Крук утратил большую часть своих рыжих волос и как-то странно ссутулился. Лицо его стало одутловатым, глаза налились кровью; пожимая его руку, я почувствовал, что она дрожит. В его наряде выделялись длинная серая блуза – любой мешок не мог бы сидеть элегантнее, – старые грубые башмаки и какая-то смешная черная ермолка на голове.

– Это все Скимпол! – сказал он, прочитав мой взгляд. – Этот дурак потерял мой перстень! А как вы хотите, чтобы я останавливался, когда у меня больше нет моего перстня?

– А… этот нелепый наряд? Кого вы тут изображаете?

Шотландец мрачно хохотнул:

– А! Конечно, я предпочел бы Пиквика или Микобера, но они уже были разобраны… И тогда я удовлетворился тем персонажем, которого я играю лучше всего. Крук. Старьевщик из «Холодного дома»… тот, который превратился в кучку золы, помните? Хотя у меня в последнее время такое ощущение, что я превращаюсь скорее в лаву…

В этот момент в дверях нарисовался Мишель. Куртка прямого покроя с петлицами обтягивала его плечи и брюхо; навощенная каскетка плохо прикрывала плешь. Я предположил, что он решил представить молодого Копперфилда, попавшего в пользующийся дурной славой район Блекфраерс. Отстранив раздраженным жестом охранника, он едва удостоил взглядом старого книготорговца и долго разглядывал меня.

– Это ты, разумеется, – пробормотал он. – Ну и что это за история с…

– Если позволишь, Мишель, то не прямо с порога… Я хочу сперва посетить твой музей, выпить стаканчик… Глупо было бы испортить твой маленький праздник скандалом, как ты полагаешь?

– Ты пьян.

– Так точно!

Он колебался всего лишь мгновение, затем кивнул охраннику и исчез. А двери остались широко распахнуты.

– Сезам! – гоготнул Крук. – Что вы ему там написали в вашей записочке? У него был какой-то странный вид…

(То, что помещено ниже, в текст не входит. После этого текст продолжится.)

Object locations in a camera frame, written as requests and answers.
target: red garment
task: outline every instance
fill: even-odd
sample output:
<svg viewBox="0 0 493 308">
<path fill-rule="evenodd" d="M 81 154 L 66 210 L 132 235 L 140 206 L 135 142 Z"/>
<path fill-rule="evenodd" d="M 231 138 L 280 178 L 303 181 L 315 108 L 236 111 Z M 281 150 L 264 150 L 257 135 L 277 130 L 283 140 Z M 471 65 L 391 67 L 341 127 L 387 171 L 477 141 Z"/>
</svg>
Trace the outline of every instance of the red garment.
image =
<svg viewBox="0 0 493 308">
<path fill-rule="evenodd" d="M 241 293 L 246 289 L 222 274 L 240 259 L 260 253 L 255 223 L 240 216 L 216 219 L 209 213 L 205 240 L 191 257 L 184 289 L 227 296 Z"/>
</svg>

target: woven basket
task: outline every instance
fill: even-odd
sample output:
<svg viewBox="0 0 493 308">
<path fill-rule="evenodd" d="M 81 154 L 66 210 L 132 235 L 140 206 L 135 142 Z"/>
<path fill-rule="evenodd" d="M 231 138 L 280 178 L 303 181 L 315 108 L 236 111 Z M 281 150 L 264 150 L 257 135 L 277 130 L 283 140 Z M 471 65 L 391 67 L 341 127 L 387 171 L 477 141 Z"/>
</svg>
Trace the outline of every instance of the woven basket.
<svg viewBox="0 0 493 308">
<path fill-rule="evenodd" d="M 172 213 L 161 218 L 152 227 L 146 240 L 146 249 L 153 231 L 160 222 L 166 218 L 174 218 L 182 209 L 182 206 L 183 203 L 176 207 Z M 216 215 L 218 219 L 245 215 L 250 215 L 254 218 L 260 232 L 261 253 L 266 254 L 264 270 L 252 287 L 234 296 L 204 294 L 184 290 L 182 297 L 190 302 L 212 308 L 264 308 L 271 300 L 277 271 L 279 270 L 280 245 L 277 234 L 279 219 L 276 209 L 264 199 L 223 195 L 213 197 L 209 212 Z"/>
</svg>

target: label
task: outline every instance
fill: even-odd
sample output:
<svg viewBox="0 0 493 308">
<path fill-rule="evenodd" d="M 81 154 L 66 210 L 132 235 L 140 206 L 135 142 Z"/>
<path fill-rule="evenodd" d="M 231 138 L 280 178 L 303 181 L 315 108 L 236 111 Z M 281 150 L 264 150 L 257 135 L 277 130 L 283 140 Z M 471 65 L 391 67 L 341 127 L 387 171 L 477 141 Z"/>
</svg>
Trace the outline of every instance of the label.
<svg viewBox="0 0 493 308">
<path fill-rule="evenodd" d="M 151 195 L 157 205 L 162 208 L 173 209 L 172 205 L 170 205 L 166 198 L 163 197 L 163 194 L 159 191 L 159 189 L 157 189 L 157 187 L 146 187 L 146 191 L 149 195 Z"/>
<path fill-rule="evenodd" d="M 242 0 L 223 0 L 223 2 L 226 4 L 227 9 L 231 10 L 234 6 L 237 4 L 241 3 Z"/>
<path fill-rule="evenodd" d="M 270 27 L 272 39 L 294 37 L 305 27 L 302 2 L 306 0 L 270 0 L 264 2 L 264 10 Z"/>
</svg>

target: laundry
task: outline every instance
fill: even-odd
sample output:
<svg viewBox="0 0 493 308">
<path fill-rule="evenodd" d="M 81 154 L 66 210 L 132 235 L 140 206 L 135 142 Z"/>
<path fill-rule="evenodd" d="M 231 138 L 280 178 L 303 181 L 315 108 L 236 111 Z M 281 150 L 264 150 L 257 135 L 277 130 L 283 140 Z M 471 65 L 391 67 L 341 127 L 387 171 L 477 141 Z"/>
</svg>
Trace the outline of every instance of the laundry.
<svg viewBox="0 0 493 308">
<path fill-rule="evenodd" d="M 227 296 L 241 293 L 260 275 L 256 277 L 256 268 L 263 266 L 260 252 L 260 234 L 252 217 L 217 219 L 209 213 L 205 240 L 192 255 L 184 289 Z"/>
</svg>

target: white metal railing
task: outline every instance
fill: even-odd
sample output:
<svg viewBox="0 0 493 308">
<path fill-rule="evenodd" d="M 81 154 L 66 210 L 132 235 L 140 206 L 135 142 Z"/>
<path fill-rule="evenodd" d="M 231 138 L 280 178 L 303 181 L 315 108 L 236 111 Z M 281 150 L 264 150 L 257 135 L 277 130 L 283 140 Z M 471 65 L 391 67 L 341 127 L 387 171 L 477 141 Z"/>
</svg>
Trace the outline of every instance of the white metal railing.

– Почти что ничего. Я спросил у него, смотрел ли господин Дик регистрационную книгу Британских железных дорог за седьмое июня одна тысяча восемьсот семидесятого года…

Шотландец пожал плечами и вошел в дом передо мной.

Мне понадобилось некоторое время на то, чтобы мои глаза привыкли к колеблющемуся свету свечей, отражавшемуся в навощенном паркете, дрожавшему на дубовых стенных панелях и заставлявшему дверные ручки вспыхивать воспоминаниями о каком-то пожаре. Довольно просторная гостиная, в которую мы сразу попали, была полна народу: мужчины и женщины сидели на диванчиках, облокачивались на каминную доску или, сбившись в маленькие группки, прохаживались осторожными шажками в пространстве между столом и креслами, как киноактеры, придерживающиеся прочерченной на полу меловой линии, чтобы не вывалиться из кадра. В эту комнату набилось, наверное, человек тридцать. Все, или почти все, важно беседовали, но я их почти не слышал. Возможно, по причине виски. И этого гула у меня в ушах. Их голоса, смешиваясь, производили уже не больше шума, чем шепоточки в исповедальне; слова улетали в открытые окна, чтобы, кружась, как опавшая листва, замереть в цветниках или на траве.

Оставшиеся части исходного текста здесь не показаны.